== EXERCISE DETAILS ==
Transcribe the data exactly.

== THE DATA ==
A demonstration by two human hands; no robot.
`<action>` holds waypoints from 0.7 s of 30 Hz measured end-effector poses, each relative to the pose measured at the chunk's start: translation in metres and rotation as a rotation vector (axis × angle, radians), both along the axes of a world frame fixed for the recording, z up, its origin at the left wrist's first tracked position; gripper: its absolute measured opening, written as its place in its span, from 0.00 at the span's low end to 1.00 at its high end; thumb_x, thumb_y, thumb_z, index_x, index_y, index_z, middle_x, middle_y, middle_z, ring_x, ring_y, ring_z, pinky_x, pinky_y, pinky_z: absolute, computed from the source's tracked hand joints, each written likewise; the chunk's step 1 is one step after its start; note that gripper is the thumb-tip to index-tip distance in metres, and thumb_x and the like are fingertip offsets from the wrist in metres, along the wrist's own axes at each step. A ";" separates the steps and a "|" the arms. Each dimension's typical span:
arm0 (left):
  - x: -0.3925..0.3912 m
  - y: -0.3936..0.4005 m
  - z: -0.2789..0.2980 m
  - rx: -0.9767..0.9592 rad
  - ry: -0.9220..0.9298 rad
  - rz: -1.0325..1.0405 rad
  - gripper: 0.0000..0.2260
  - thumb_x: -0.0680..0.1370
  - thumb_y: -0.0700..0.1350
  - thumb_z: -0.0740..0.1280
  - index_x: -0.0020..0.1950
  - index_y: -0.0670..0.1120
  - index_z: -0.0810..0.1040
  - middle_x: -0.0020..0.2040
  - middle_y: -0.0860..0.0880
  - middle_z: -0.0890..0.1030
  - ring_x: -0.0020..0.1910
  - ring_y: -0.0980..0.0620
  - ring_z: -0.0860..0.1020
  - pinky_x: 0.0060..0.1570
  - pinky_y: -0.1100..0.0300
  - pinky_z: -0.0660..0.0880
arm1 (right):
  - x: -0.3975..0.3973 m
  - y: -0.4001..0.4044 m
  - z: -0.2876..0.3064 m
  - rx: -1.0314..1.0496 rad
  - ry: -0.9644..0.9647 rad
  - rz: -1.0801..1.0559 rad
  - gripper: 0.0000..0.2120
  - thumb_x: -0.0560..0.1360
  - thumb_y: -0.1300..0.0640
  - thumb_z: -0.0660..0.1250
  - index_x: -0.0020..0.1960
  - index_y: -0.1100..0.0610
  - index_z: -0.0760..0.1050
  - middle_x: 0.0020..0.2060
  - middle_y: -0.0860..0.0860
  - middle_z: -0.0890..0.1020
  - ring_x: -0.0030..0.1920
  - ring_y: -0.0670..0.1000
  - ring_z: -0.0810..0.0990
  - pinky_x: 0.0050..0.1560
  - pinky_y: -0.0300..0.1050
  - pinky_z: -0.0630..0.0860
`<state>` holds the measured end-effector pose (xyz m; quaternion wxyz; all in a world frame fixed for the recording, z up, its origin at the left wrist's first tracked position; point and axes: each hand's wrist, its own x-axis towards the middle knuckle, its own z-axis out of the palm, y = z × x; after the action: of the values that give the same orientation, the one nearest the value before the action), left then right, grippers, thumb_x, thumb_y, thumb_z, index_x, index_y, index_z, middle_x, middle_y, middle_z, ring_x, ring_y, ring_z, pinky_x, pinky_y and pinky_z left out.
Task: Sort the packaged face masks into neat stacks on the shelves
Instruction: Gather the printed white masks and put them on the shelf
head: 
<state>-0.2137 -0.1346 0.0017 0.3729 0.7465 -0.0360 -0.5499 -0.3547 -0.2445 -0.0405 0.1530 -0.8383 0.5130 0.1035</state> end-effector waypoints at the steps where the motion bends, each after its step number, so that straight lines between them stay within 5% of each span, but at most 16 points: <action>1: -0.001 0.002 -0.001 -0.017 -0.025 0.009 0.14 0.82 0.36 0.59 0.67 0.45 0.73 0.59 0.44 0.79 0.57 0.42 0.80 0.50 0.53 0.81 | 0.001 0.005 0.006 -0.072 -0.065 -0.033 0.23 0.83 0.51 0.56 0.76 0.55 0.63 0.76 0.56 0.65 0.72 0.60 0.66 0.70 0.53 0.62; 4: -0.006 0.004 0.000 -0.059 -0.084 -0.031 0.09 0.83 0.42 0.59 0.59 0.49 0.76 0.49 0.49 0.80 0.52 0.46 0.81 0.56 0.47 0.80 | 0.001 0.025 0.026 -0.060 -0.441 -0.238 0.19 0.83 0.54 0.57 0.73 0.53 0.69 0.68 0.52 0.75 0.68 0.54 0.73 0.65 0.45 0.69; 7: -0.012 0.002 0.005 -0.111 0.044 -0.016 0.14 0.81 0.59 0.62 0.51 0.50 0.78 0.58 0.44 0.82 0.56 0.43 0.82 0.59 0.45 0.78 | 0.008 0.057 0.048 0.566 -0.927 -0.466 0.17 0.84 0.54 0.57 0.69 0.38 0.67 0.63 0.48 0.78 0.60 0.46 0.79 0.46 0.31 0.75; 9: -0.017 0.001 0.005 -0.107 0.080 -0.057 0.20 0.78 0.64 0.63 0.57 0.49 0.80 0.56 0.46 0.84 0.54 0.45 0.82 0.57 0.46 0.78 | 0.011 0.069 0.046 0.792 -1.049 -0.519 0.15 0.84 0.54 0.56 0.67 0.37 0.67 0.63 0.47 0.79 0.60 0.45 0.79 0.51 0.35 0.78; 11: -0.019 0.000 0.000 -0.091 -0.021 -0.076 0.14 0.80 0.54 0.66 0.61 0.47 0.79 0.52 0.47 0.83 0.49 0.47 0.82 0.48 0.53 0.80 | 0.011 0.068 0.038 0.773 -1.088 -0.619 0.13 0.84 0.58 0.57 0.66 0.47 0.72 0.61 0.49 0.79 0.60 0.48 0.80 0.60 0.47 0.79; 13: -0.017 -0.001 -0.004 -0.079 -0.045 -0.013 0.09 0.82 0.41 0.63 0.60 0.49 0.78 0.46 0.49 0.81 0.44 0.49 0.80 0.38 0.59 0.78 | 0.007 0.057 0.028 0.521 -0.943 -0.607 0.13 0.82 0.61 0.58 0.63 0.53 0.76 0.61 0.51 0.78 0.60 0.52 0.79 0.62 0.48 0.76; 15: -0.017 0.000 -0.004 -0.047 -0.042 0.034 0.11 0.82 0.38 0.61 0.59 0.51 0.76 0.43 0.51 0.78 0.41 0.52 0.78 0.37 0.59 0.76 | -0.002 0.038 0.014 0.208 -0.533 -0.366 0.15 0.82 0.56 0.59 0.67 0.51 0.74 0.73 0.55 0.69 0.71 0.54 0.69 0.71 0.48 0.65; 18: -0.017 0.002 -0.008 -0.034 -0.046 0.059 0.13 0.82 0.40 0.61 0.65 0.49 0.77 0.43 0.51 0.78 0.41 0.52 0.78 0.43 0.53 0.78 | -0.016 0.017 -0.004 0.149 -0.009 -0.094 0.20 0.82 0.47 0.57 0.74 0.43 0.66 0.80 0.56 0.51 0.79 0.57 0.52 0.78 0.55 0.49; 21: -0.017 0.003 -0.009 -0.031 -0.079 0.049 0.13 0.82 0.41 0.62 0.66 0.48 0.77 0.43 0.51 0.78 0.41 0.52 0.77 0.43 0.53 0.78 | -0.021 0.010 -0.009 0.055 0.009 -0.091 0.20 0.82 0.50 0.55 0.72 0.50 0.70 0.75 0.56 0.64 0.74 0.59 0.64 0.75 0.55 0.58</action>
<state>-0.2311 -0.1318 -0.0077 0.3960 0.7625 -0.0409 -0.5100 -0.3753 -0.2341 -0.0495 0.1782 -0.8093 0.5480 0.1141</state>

== EXERCISE OUTPUT ==
A demonstration by two human hands; no robot.
`<action>` holds waypoints from 0.7 s of 30 Hz measured end-effector poses, each relative to the pose measured at the chunk's start: translation in metres and rotation as a rotation vector (axis × angle, radians), both along the axes of a world frame fixed for the recording, z up, its origin at the left wrist's first tracked position; gripper: its absolute measured opening, written as its place in its span, from 0.00 at the span's low end to 1.00 at its high end; thumb_x, thumb_y, thumb_z, index_x, index_y, index_z, middle_x, middle_y, middle_z, ring_x, ring_y, ring_z, pinky_x, pinky_y, pinky_z: absolute, computed from the source's tracked hand joints, each written likewise; the chunk's step 1 is one step after its start; note that gripper is the thumb-tip to index-tip distance in metres, and thumb_x and the like are fingertip offsets from the wrist in metres, along the wrist's own axes at each step. A ";" separates the steps and a "|" the arms. Each dimension's typical span:
arm0 (left):
  - x: -0.3925..0.3912 m
  - y: -0.3936..0.4005 m
  - z: -0.2789..0.2980 m
  - rx: -0.9767..0.9592 rad
  - ry: -0.9220..0.9298 rad
  - rz: -1.0325..1.0405 rad
  - gripper: 0.0000..0.2260
  - thumb_x: -0.0680..0.1370
  - thumb_y: -0.0700..0.1350
  - thumb_z: -0.0740..0.1280
  - index_x: -0.0020..0.1950
  - index_y: -0.0670..0.1120
  - index_z: -0.0810..0.1040
  - middle_x: -0.0020..0.2040
  - middle_y: -0.0860..0.0880
  - middle_z: -0.0890..0.1030
  - ring_x: -0.0020..0.1910
  - ring_y: -0.0980..0.0620
  - ring_z: -0.0860..0.1020
  - pinky_x: 0.0060..0.1570
  - pinky_y: -0.1100..0.0300
  - pinky_z: -0.0660..0.0880
arm1 (right):
  - x: -0.3975..0.3973 m
  - y: -0.4001..0.4044 m
  - z: -0.2876..0.3064 m
  - rx: -1.0314..1.0496 rad
  - ry: -0.9644..0.9647 rad
  - rz: -1.0801..1.0559 rad
  - gripper: 0.0000..0.2120
  - thumb_x: -0.0560..0.1360
  - thumb_y: -0.1300..0.0640
  - thumb_z: -0.0660..0.1250
  - index_x: -0.0020..0.1960
  - index_y: -0.1100..0.0610
  - index_z: -0.0760..0.1050
  - middle_x: 0.0020..0.2060
  - middle_y: -0.0860..0.0860
  - middle_z: -0.0890..0.1020
  - ring_x: -0.0030..0.1920
  - ring_y: -0.0670..0.1000
  - ring_z: -0.0810..0.0990
  - pinky_x: 0.0050..0.1560
  - pinky_y: -0.0300..0.1050
  - pinky_z: -0.0630..0.0860
`<state>` holds the measured end-effector pose (xyz m; quaternion wxyz; all in a world frame fixed for the recording, z up, its origin at the left wrist's first tracked position; point and axes: each hand's wrist, its own x-axis towards the middle knuckle, its own z-axis out of the palm, y = z × x; after the action: of the values that give the same orientation, the one nearest the value before the action), left then right, grippers, thumb_x, thumb_y, thumb_z, index_x, index_y, index_z, middle_x, middle_y, middle_z, ring_x, ring_y, ring_z, pinky_x, pinky_y and pinky_z left out.
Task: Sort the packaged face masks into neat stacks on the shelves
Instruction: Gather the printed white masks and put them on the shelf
head: 
<state>-0.2137 -0.1346 0.0017 0.3729 0.7465 -0.0360 -0.5499 -0.3547 -0.2445 -0.0405 0.1530 -0.8383 0.5130 0.1035</state> end-effector waypoints at the steps where the motion bends, each after its step number, so that straight lines between them stay within 5% of each span, but at most 16 points: <action>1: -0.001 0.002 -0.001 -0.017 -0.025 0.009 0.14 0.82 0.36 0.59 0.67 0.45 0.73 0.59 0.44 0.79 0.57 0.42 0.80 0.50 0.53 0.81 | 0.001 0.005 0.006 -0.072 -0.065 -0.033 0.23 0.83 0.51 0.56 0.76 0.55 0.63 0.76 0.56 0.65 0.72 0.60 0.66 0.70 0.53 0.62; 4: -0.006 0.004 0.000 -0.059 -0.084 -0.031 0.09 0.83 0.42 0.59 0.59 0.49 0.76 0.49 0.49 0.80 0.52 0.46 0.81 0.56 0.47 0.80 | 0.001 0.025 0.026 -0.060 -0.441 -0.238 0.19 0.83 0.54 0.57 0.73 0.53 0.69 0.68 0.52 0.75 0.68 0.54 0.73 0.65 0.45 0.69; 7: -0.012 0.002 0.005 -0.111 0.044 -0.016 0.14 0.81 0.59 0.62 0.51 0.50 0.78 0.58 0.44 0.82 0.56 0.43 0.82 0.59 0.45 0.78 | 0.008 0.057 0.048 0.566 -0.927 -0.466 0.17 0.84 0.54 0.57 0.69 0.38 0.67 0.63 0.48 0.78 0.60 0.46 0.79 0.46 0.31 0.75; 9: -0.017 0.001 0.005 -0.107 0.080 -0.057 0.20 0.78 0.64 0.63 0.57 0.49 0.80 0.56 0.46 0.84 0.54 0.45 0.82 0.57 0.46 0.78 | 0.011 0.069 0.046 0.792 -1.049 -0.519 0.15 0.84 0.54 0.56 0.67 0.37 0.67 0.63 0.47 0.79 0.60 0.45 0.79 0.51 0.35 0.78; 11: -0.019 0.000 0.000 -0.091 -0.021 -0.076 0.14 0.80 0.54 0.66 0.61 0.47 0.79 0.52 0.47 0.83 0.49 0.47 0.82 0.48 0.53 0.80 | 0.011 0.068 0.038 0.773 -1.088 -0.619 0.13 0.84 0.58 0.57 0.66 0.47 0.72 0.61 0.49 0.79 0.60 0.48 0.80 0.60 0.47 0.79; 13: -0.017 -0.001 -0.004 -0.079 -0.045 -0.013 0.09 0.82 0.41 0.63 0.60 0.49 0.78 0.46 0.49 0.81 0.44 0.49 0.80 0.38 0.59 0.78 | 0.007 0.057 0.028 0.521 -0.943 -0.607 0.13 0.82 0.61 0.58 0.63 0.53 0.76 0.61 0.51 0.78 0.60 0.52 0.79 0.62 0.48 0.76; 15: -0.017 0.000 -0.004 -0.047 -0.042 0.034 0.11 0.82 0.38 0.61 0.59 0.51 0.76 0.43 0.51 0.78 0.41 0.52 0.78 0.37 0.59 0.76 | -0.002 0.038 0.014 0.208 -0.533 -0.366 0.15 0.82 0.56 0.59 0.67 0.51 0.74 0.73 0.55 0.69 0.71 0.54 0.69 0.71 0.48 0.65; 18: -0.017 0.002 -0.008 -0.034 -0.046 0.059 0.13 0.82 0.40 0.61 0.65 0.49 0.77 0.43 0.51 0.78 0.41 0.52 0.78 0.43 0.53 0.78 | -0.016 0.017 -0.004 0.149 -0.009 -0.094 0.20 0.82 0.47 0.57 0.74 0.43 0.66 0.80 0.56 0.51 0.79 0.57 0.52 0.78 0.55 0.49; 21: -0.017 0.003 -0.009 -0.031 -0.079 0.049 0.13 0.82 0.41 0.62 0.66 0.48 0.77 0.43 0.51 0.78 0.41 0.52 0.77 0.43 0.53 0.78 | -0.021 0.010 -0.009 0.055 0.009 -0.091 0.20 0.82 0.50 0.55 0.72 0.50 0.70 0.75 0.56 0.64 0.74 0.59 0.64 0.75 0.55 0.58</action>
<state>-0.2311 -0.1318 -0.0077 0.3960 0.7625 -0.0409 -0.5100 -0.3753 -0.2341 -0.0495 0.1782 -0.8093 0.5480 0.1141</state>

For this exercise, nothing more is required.